:: Dataset content ::

▬▬▬▬▬▬

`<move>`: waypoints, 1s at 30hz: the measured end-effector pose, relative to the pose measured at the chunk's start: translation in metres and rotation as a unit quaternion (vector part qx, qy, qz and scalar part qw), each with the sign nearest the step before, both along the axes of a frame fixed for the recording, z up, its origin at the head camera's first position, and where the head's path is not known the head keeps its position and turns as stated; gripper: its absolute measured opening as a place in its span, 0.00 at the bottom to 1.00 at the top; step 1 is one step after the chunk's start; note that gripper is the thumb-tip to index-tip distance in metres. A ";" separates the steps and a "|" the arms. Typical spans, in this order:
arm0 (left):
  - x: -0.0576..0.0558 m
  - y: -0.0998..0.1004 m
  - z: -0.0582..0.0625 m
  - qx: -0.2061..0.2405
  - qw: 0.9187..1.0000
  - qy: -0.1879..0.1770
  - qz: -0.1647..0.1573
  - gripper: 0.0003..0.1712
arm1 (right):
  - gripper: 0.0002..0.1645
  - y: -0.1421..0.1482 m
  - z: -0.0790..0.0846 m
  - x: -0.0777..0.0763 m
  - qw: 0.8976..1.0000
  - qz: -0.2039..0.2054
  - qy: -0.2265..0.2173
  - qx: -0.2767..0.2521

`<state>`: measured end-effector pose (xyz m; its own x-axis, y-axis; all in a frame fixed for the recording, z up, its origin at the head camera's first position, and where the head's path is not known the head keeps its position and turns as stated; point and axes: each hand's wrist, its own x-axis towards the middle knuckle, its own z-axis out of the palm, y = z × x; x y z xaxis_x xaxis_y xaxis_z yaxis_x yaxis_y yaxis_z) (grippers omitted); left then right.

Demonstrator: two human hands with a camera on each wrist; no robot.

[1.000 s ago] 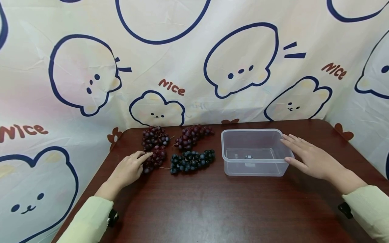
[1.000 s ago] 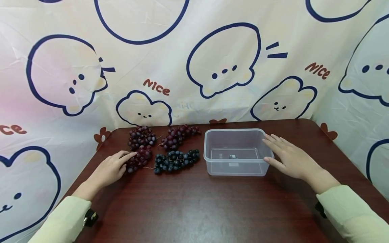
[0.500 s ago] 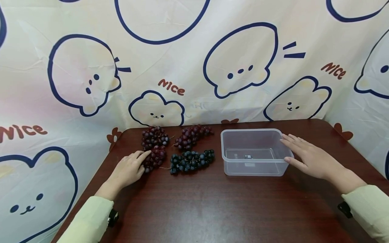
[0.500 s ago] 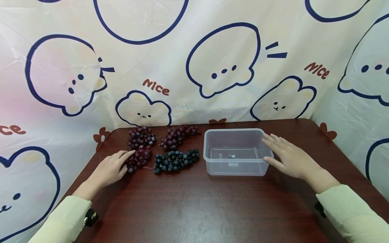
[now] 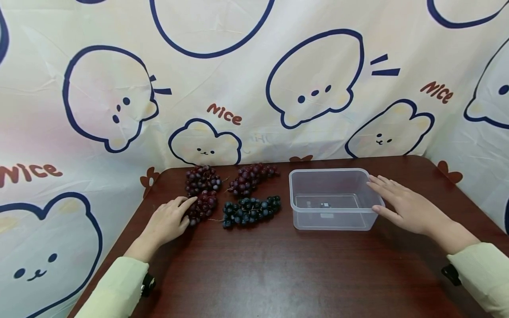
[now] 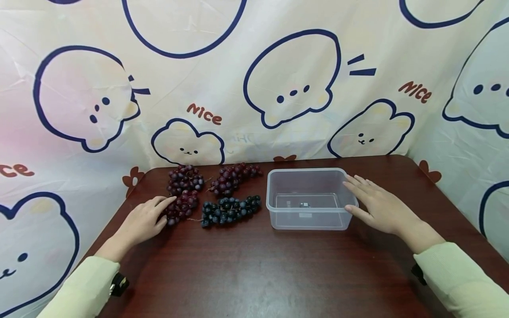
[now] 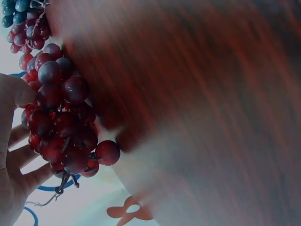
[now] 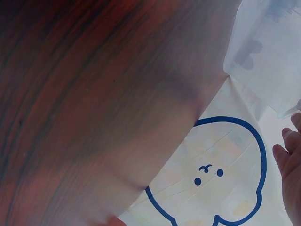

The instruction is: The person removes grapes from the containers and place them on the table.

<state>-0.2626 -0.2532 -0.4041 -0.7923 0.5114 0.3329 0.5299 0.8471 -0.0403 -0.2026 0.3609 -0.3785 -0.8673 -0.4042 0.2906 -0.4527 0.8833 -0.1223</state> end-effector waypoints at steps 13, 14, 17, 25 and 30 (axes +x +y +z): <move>0.001 -0.001 0.007 -0.005 1.000 0.010 -0.004 0.32 | 0.42 -0.002 0.000 0.000 1.000 0.000 0.006 0.002; 0.001 0.000 0.008 -0.005 1.000 0.011 -0.004 0.33 | 0.42 -0.001 0.000 0.000 1.000 0.002 0.009 0.005; 0.001 0.001 0.010 -0.005 1.000 0.014 -0.006 0.33 | 0.42 -0.001 0.000 -0.001 1.000 0.003 0.012 0.013; -0.001 0.006 0.017 0.000 0.999 0.031 -0.020 0.32 | 0.41 0.002 0.005 0.001 0.999 0.018 0.015 0.030; -0.003 0.011 0.022 0.001 0.999 0.037 -0.028 0.32 | 0.41 0.004 0.007 -0.001 0.999 0.023 0.030 0.031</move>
<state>-0.2654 -0.2419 -0.3816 -0.7352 0.5533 0.3916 0.5720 0.8164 -0.0794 -0.2038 0.3651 -0.3715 -0.8291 -0.4619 0.3151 -0.4975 0.8666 -0.0388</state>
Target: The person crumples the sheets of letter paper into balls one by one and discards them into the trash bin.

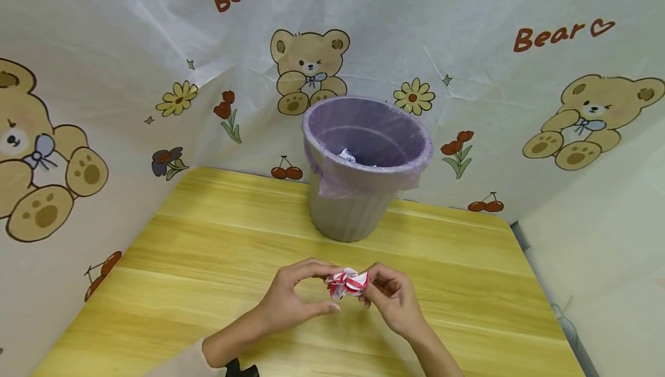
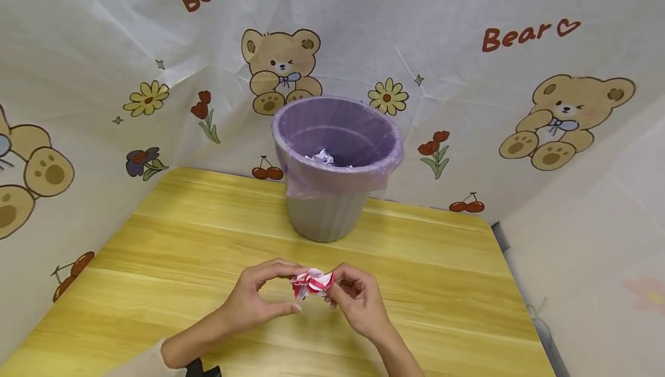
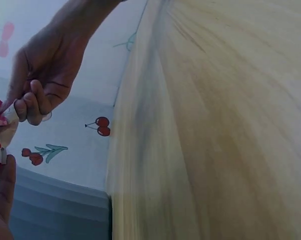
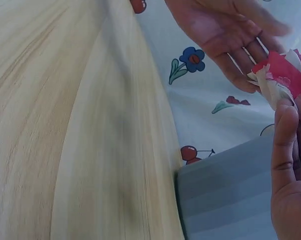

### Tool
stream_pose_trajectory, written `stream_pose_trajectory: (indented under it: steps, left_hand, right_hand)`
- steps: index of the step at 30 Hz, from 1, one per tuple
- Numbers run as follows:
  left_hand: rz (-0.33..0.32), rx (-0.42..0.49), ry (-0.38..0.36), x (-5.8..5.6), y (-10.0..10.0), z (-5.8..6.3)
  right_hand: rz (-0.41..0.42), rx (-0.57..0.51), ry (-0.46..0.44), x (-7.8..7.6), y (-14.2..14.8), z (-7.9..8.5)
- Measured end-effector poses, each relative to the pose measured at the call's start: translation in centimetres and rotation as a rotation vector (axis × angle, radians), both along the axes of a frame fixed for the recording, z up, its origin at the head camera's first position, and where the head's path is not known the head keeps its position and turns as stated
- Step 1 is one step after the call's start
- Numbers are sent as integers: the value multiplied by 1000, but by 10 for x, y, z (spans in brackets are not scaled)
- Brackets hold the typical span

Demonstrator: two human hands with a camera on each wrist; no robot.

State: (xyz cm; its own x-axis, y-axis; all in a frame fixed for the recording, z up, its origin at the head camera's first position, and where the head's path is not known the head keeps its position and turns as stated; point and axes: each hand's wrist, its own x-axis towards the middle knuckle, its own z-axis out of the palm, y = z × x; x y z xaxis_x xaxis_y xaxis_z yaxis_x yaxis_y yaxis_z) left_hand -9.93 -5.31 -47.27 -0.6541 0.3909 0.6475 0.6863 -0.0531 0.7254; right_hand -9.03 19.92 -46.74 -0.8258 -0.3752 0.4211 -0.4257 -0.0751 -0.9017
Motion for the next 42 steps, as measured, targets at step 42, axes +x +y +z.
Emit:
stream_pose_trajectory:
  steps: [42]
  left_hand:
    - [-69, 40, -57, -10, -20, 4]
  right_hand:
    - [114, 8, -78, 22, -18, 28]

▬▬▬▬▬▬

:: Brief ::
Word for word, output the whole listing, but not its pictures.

:: Task answer ::
`<move>`: waypoints, 1s at 30hz: the measured end-effector pose, relative to the pose measured at the chunk's start: translation in metres and rotation as a unit quaternion (vector part qx, qy, qz and scalar part qw), each with the sign nearest the step before, both along the axes of a frame fixed for the recording, z up, its origin at the head camera's first position, and where the head's path is not known the head keeps its position and turns as stated; gripper: its absolute measured opening as a place in its span, 0.00 at the bottom to 1.00 at the top; step 1 is one step after the chunk's start; note that gripper is the thumb-tip to index-tip distance in metres. A ";" separates the steps and a "|" the arms. Typical spans, in this order:
arm0 (left):
  - x: -0.0576..0.0558 m
  - y: -0.0998..0.1004 m
  - z: -0.0582..0.0625 m
  - qx: -0.2061..0.2405
  - qw: 0.9187..1.0000
  - qy: -0.1879..0.1770
  - qz: -0.1647..0.1573
  - gripper: 0.0003..0.1712
arm1 (right):
  - gripper: 0.0002..0.1645
  - y: -0.1421..0.1482 m
  - z: -0.0790..0.0846 m
  - x: -0.0777..0.0763 m
  - qw: 0.8976..1.0000
  - qz: -0.2039..0.2054
  - qy: -0.2265..0.2173
  - qx: -0.2767..0.2521

`<state>`: measured end-effector pose (xyz m; its own x-axis, y-axis; all in a frame fixed for the recording, z up, its origin at the head camera's first position, and where the head's path is not known the head keeps its position and turns as stated; point and axes: each hand's wrist, its own x-axis towards the middle knuckle, its own z-axis out of the palm, y = z × x; x y z xaxis_x xaxis_y xaxis_z yaxis_x yaxis_y yaxis_z) (grippers omitted); left then right.

Demonstrator: two human hands with a camera on each wrist; no robot.

[1.000 s ago] 
[1.000 s ago] 
[0.500 s ago] 
[0.500 s ago] 
[now] 
[now] 
[now] 
[now] 

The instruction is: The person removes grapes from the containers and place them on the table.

<state>-0.2626 -0.2532 -0.4041 -0.7923 0.5114 0.3329 0.5299 0.8471 -0.0403 -0.2026 0.3609 -0.3785 -0.8673 -0.4042 0.2906 -0.4527 0.8833 -0.1223</state> end-effector waypoints at steps 13, 14, 17, 25 and 30 (axes +x +y +z): <move>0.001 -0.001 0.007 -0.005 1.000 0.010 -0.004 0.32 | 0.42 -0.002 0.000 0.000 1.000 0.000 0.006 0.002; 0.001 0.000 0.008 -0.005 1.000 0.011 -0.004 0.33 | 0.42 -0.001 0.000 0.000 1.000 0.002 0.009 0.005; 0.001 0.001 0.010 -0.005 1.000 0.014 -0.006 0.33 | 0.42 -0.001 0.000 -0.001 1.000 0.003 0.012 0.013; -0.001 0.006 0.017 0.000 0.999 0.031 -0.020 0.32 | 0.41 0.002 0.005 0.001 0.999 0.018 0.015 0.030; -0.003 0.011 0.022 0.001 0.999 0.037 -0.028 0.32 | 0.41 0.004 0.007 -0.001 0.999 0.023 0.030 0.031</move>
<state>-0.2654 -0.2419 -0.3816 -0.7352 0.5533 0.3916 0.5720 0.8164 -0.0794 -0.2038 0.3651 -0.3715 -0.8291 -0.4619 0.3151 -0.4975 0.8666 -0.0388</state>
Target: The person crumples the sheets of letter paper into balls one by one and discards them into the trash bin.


### Tool
stream_pose_trajectory, written `stream_pose_trajectory: (indented under it: steps, left_hand, right_hand)`
- steps: index of the step at 30 Hz, from 1, one per tuple
- Numbers run as follows:
  left_hand: rz (-0.33..0.32), rx (-0.42..0.49), ry (-0.38..0.36), x (-5.8..5.6), y (-10.0..10.0), z (-5.8..6.3)
  right_hand: rz (-0.41..0.42), rx (-0.57..0.51), ry (-0.46..0.44), x (-7.8..7.6), y (-14.2..14.8), z (-7.9..8.5)
- Measured end-effector poses, each relative to the pose measured at the call's start: translation in centimetres and rotation as a rotation vector (axis × angle, radians), both along the axes of a frame fixed for the recording, z up, its origin at the head camera's first position, and where the head's path is not known the head keeps its position and turns as stated
- Step 1 is one step after the call's start
- Numbers are sent as integers: the value multiplied by 1000, but by 10 for x, y, z (spans in brackets are not scaled)
- Brackets hold the typical span

Demonstrator: two human hands with a camera on each wrist; no robot.

State: (xyz cm; its own x-axis, y-axis; all in a frame fixed for the recording, z up, its origin at the head camera's first position, and where the head's path is not known the head keeps its position and turns as stated; point and axes: each hand's wrist, its own x-axis towards the middle knuckle, its own z-axis out of the palm, y = z × x; x y z xaxis_x xaxis_y xaxis_z yaxis_x yaxis_y yaxis_z) left_hand -9.93 -5.31 -47.27 -0.6541 0.3909 0.6475 0.6863 -0.0531 0.7254; right_hand -9.03 19.92 -46.74 -0.8258 -0.3752 0.4211 -0.4257 -0.0751 -0.9017
Motion for the next 42 steps, as measured, targets at step 42, axes +x +y +z.
Emit:
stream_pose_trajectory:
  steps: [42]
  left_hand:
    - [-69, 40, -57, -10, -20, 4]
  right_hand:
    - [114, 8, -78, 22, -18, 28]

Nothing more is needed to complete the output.